Former President Donald Trump is increasingly casting himself as a martyr on the campaign trail as he finds himself facing more than 90 charges in various jurisdictions and court-imposed fines totaling more than $400 million, for misconduct that ranges from sexual assault to election meddling.
“I stand before you today not only as your past and hopefully future president, but as a proud political dissident,” Trump said Saturday onstage at the Conservative Political Action Conference (CPAC) in Washington.
“I am a dissident,” he repeated.
Earlier in the week, Trump made a bizarre comparison between himself and the recently deceased Russian opposition leader Alexei Navalny. Fielding a question on his New York civil fraud case and the massive fine currently threatening his real estate business empire, Trump called it “a form of Navalny.”

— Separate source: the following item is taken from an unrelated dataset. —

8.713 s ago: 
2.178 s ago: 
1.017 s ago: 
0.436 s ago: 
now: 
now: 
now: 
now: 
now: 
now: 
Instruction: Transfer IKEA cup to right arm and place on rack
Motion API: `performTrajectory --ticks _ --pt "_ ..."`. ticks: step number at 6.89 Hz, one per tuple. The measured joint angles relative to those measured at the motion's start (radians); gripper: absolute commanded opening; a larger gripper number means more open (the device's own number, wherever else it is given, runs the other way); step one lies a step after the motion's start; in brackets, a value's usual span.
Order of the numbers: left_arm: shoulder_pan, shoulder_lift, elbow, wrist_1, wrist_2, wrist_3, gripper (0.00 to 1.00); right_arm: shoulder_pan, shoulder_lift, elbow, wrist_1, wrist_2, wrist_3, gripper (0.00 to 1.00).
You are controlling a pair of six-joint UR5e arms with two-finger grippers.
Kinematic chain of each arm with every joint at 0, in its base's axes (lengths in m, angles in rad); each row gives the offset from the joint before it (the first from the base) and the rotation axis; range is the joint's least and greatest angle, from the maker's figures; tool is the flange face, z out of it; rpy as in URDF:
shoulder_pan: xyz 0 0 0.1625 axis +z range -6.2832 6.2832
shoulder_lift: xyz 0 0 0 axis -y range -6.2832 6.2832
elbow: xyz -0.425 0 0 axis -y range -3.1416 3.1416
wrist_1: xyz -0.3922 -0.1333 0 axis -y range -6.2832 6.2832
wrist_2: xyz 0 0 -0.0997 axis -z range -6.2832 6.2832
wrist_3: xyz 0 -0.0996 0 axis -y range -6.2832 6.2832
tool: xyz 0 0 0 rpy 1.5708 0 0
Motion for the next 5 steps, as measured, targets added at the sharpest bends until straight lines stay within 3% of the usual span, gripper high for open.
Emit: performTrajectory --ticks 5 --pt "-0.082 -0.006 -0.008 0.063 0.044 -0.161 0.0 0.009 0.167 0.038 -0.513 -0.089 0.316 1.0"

He managed to make the comparison without mention of Russian President Vladimir Putin, who was widely accused of orchestrating Navalny’s death at age 47 — and to whom Trump has cozied up in the past.
Trump’s CPAC speech touched on many of his frequent talking points, such as the migrants arriving at the U.S. border with Mexico and his own cognitive “genius.”
He elicited big cheers from the crowd when he talked about Election Day — particularly what the results might mean for his enemies.
“Nov. 5 will be our new Liberation Day,” Trump began.
“But for the liars and cheaters and fraudsters and censors and imposters who have commandeered our government,” he went on, “it will be their Judgment Day.”
Trump said he was leaving to appear in South Carolina, where voters were casting ballots in the state’s Republican presidential primary.